Ce n’est pas bien étonnant, quand on y pense, que le ministre fédéral le plus réticent à prolonger la mission des militaires dans les CHSLD du Québec soit lui-même… un militaire.

Car plus on creuse cette histoire, plus on comprend qu’à l’origine de cette chicane entre Ottawa et Québec, il existe une sorte de différend culturel sur le rôle des soldats.

Sans tout expliquer, cette dichotomie oppose d’un côté les civils, qui estiment que l’armée a un rôle de protection et de défense des Canadiens : pourquoi pas en CHSLD, donc ?

Et de l’autre, il y a de nombreux militaires qui soutiennent qu’ils n’ont pas à remédier aux carences du système de santé. Que leurs compétences sont sous-utilisées au chevet des aînés. Bref, qu’ils n’ont pas à changer des couches.

Voilà ce qui se cache derrière l’arrogance affichée par le ministre de la Défense nationale, Harjit Sajjan, qui a déclaré que les provinces qui demandent la prolongation de l’opération Laser « ne comprennent pas tout à fait comment l’armée fonctionne ».

Voilà ce qui se cache derrière la résistance obstinée de cet ancien lieutenant-colonel qui « ne veut rien savoir » de garder les soldats dans les résidences pour aînés du Québec et de l’Ontario, selon le collègue Joël-Denis Bellavance.

Voilà, enfin, ce qui se cache derrière les arguments alambiqués qu’il sert pour justifier un retrait des soldats dès la semaine prochaine, malgré les immenses besoins qui persistent.

PHOTO MARTIN TREMBLAY, ARCHIVES LA PRESSE

« À l’origine de cette chicane entre Ottawa et Québec, il existe une sorte de différend culturel sur le rôle des soldats », constate François Cardinal.

Un jour, la présence militaire n’est pas « une solution à long terme ». Le lendemain, le personnel de l’armée est insuffisant et il faut prendre soin de la vingtaine de soldats infectés. Et les jours suivants, ces derniers doivent « se préparer » à la saison des incendies de forêt, aux inondations potentielles au pays et à d’autres missions à l’international.

On ne doute pas que la présence des militaires, surtout les ressources médicales spécialisées, pose des problèmes de logistique aux Forces armées. On ne doute pas qu’il y ait des défis ailleurs, des missions à relever, des menaces à contrer.

Mais ce qui semble néanmoins accrocher en priorité, c’est le fait qu’« au Canada, nos militaires ne devraient pas prendre soin de nos aînés », comme l’a résumé de manière claire Justin Trudeau. Une phrase que se répètent d’ailleurs plusieurs membres des Forces depuis le début de leur présence au Québec.
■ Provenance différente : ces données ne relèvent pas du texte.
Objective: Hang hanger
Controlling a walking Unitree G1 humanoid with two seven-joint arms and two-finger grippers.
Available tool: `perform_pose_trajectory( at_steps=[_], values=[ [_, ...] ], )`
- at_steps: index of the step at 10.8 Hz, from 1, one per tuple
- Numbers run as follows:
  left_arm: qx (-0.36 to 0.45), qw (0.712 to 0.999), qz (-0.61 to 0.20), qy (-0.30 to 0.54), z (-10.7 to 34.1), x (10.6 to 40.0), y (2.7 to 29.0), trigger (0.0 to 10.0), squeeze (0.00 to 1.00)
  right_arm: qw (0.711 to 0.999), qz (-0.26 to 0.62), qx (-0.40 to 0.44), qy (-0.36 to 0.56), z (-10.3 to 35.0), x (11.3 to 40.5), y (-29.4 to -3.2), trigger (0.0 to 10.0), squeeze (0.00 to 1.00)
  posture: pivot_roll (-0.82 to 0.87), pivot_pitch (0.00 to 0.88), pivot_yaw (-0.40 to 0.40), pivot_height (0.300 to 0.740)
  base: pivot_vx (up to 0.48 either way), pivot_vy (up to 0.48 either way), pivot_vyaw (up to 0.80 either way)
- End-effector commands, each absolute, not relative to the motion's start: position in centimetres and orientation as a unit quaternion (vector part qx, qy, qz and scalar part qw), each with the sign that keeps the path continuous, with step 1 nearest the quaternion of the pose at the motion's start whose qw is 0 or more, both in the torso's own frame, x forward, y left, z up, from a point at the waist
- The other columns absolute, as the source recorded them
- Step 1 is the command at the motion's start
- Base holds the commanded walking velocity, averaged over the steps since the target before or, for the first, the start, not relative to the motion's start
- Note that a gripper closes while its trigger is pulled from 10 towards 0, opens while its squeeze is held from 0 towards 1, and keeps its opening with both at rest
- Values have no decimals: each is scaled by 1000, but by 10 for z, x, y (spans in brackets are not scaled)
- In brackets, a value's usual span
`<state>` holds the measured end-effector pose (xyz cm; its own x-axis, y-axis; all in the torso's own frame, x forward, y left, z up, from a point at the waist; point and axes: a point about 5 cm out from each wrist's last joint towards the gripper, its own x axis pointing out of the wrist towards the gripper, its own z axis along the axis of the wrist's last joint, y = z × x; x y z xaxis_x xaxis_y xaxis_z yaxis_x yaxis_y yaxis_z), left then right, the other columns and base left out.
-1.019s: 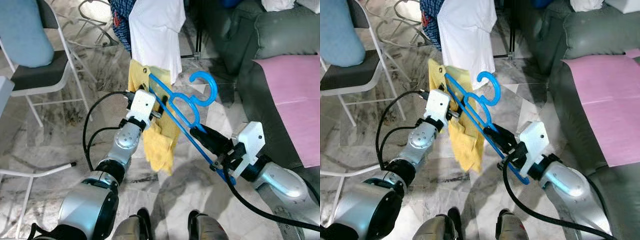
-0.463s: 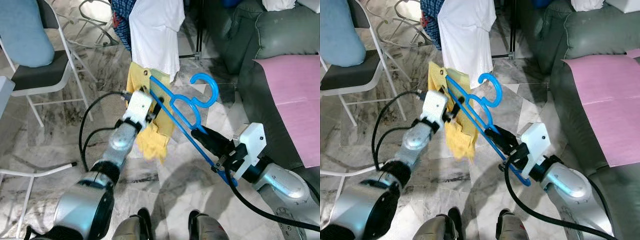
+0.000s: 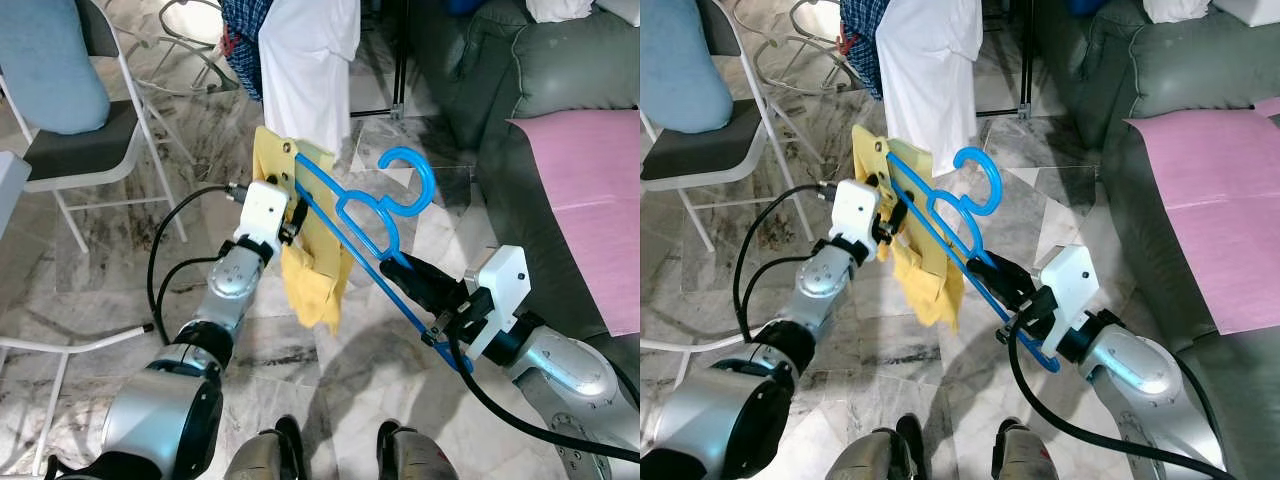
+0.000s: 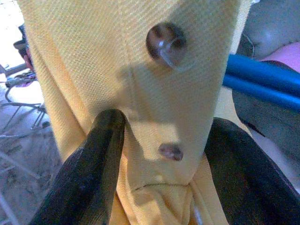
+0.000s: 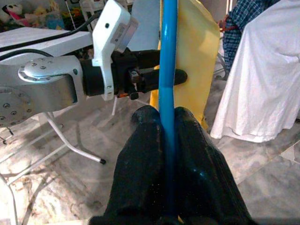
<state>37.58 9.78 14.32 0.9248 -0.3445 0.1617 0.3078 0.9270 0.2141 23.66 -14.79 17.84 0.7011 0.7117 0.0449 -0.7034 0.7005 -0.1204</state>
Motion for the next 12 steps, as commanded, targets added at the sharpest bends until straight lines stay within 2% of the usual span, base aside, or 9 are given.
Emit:
perform_pose_trajectory(
  at_steps=[1, 3, 4, 5, 6, 12],
  values=[
    [83, 979, -164, -91, 143, 377, 101, 0, 0, 912, 401, -43, -71, 188, 233, -144, 10000, 0, -340, 213, 146, 740, 0, 0, 0],
    [88, 975, -181, -95, 144, 376, 104, 0, 0, 916, 392, -45, -67, 186, 231, -147, 10000, 0, -340, 213, 146, 740, 0, 0, 0],
    [95, 973, -184, -96, 143, 376, 107, 2863, 0, 918, 388, -46, -67, 186, 231, -149, 10000, 0, -352, 212, 153, 740, 0, 0, 0],
    [95, 974, -184, -97, 143, 376, 109, 2784, 0, 919, 387, -46, -66, 185, 232, -149, 10000, 0, -350, 212, 153, 740, 0, 0, 0],
    [93, 974, -184, -97, 145, 377, 112, 0, 0, 919, 387, -47, -65, 184, 232, -150, 10000, 0, -346, 211, 152, 740, 0, 0, 0],
    [107, 965, -222, -89, 144, 376, 107, 0, 0, 925, 369, -66, -65, 181, 237, -153, 10000, 0, -345, 209, 152, 740, 0, 0, 0]
  ],
)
Il suffit de lire le site d’information 45eNord.ca, qui se spécialise dans les questions militaires, pour s’en convaincre*. Un texte signé par « la rédaction » il y a quelques jours précise tout haut ce que plusieurs soldats pensent tout bas : « Il ne faudrait pas que les Forces armées canadiennes deviennent la bonne à tout faire d’autorités civiles trop souvent dépassées. »

Peut-être vrai.

Mais cela fait tout de même partie de leur travail de porter assistance aux Canadiens en danger, non ? Leur mission est de sauver des vies, n’est-ce pas ? Et en temps de crise, il est de leur devoir de répondre à l’appel, non ? Et ce, que le besoin se fasse sentir à l’étranger… ou ici même.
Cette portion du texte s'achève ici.